Traversing the long and matted gallery, I descended the slippery steps of oak; then I gained the hall; I halted there a minute; I looked at some pictures on the walls (one I remember represented a grim man in a cuirass,be and one a lady with powdered hair and a pearl necklace); at a bronze lamp pendent on the ceiling, at a great clock whose case was of oak, curiously carved, and ebon black with time and rubbing. Everything appeared very stately and imposing to me; but then I was so little accustomed to grandeur. The hall-door, which was half of glass, stood open; I stepped over the threshold. It was a fine autumn morning; the early sun shone serenely on embrowned groves and still green fields; advancing on to the lawn, I looked up, and surveyed the front of the mansion. It was three stories high, of proportions not vast, though considerable; a gentleman's manor-house, not a nobleman's seat; battlements around the top gave it a picturesque look. Its gray front stood out well from the background of a rookery, whose cawing tenants were now on the wing; they flew over the lawn and grounds to alight in a great meadow, from which these were separated by a sunk fence, and where an array of mighty old thorn trees, strong, knotty, and broad as oaks, at once explained the etymology of the mansion's designation. Further off were hills; not so lofty as those round Lowood, nor so craggy, nor so like barriers of separation from the living world; but yet, quiet and lonely hills enough, and seeming to embrace Thornfield with a seclusion I had not expected to find existent so near the stirring locality of Millcote.

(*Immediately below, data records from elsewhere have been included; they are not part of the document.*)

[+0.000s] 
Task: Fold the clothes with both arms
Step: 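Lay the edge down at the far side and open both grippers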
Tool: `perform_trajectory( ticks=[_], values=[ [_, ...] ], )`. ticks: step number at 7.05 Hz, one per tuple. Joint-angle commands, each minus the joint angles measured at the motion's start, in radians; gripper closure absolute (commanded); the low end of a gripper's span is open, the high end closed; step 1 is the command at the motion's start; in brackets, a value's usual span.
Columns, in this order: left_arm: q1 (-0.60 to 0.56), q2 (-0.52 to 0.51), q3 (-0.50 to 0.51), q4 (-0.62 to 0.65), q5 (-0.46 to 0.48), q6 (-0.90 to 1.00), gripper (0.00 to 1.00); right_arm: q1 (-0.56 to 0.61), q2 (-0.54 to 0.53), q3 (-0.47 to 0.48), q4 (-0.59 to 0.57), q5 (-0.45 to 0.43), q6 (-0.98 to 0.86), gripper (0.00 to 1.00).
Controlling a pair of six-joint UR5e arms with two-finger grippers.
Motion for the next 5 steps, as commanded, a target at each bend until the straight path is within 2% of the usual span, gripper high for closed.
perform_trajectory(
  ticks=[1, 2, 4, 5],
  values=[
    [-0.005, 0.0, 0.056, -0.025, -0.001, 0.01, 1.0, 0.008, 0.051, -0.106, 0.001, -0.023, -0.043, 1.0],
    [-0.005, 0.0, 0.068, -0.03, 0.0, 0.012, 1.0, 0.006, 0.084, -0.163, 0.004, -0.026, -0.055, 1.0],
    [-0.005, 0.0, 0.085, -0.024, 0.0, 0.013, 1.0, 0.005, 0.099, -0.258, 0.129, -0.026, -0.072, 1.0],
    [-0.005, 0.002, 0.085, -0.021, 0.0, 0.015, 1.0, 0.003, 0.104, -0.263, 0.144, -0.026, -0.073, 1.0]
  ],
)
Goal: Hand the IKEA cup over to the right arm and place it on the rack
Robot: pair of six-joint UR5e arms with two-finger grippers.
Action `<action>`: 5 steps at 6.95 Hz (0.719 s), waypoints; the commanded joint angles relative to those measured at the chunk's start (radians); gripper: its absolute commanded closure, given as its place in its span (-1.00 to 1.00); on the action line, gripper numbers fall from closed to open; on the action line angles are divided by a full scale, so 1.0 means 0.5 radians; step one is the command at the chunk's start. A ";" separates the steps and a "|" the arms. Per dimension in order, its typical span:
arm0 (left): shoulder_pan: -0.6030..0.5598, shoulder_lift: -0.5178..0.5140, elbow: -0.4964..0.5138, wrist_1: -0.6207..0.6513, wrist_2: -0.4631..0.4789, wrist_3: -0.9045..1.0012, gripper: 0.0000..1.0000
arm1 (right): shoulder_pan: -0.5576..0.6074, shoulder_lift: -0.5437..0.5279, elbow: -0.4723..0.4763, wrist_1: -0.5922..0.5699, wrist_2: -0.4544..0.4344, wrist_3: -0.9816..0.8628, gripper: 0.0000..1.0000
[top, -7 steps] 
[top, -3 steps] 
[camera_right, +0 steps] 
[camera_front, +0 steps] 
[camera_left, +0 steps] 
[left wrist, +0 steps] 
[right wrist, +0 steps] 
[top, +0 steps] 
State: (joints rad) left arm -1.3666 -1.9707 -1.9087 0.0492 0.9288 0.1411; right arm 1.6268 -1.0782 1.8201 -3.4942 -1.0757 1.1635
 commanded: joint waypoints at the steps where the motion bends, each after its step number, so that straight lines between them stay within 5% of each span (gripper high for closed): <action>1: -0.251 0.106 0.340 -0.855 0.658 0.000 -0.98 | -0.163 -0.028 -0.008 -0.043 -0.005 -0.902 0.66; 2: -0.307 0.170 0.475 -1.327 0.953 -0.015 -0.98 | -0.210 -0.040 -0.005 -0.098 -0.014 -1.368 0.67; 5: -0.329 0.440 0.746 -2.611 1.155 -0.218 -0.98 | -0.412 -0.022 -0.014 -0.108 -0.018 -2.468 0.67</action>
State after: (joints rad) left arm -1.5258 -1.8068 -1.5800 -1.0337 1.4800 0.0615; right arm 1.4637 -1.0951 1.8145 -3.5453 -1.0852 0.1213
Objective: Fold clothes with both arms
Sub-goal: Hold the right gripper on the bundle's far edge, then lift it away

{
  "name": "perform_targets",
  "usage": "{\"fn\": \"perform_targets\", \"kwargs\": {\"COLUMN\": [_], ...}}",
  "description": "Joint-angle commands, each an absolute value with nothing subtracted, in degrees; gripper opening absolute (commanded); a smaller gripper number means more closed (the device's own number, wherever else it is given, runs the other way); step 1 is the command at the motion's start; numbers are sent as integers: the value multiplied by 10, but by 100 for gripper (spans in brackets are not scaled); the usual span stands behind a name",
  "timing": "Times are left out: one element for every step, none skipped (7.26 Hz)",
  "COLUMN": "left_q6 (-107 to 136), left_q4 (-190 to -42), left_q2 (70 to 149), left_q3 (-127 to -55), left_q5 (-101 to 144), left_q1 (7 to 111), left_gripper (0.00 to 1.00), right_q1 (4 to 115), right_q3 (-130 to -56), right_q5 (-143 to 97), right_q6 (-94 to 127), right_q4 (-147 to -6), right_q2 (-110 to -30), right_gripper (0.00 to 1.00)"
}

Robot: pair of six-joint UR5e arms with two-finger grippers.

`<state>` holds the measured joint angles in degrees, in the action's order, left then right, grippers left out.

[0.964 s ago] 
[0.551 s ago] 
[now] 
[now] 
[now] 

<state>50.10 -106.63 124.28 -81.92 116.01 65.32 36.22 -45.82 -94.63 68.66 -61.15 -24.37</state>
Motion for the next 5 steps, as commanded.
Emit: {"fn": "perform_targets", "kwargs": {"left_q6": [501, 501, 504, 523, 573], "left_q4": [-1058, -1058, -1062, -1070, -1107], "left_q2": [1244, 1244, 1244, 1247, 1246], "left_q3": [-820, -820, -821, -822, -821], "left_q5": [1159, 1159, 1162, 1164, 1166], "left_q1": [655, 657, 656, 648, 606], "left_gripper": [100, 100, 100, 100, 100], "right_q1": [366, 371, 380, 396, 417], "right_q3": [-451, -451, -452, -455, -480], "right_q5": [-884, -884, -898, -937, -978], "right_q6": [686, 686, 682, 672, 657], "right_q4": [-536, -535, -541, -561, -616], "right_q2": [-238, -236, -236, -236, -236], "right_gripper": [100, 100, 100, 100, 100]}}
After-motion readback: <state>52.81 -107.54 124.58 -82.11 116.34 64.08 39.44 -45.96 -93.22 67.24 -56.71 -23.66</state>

A little hamlet, whose roofs were blent with trees, straggled up the side of one of these hills; the church of the district stood nearer Thornfield; its old tower-top looked over a knoll between the house and gates.
I was yet enjoying the calm prospect and pleasant fresh air, yet listening with delight to the cawing of the rooks, yet surveying the wide, hoary front of the hall, and thinking what a great place it was for one lonely little dame like Mrs. Fairfax to inhabit, when that lady appeared at the door.
"What! out already?" said she. "I see you are an early riser." I went up to her, and was received with an affable kiss and shake of the hand.
"How do you like Thornfield?" she asked. I told her I liked it very much.
"Yes," she said, "it is a pretty place; but I fear it will be getting out of order, unless Mr. Rochester should take it into his head to come and reside here permanently; or, at least, visit it rather oftener; great houses and fine grounds require the presence of the proprietor."
"Mr. Rochester!" I exclaimed. "Who is he?"
"The owner of Thornfield," she responded quietly. "Did you not know he was called Rochester?"
Of course I did not--I had never heard of him before; but the old lady seemed to regard his existence as a universally understood fact, with which everybody must be acquainted by instinct.
"I thought," I continued, "Thornfield belonged to you."
"To me! Bless you, child! what an idea! To me? I am only the housekeeper--the manager. To be sure, I am distantly related to the Rochesters by the mother's side; or, at least, my husband was; he was a clergyman, incumbent of Hay--that little village yonder on the hill--and that church near the gates was his. The present Mr. Rochester's mother was a Fairfax, and second cousin to my husband; but I never presume on the connection--in fact, it is nothing to me; I consider myself quite in the light of an ordinary housekeeper; my employer is always civil, and I expect nothing more."
"And the little girl--my pupil?"
"She is Mr. Rochester's ward; he commissioned me to find a governess for her. He intends to have her brought up in --shire, I believe. Here she comes with her 'bonne,' as she calls her nurse." The enigma then was explained; this affable and kind little widow was no great dame, but a dependent like myself. I did not like her the worse for that; on the contrary, I felt better pleased than ever. The equality between her and me was real; not the mere result of condescension on her part; so much the better--my position was all the freer.
As I was meditating on this discovery, a little girl, followed by her attendant, came running up the lawn. I looked at my pupil, who did not, at first, appear to notice me; she was quite a child, perhaps seven or eight years old, slightly built, with a pale, small-featured face, and a redundancy of hair falling in curls to her waist.
"Good morning, Miss Adela," said Mrs. Fairfax. "Come and speak to the lady who is to teach you, and to make you a clever woman some day." She approached.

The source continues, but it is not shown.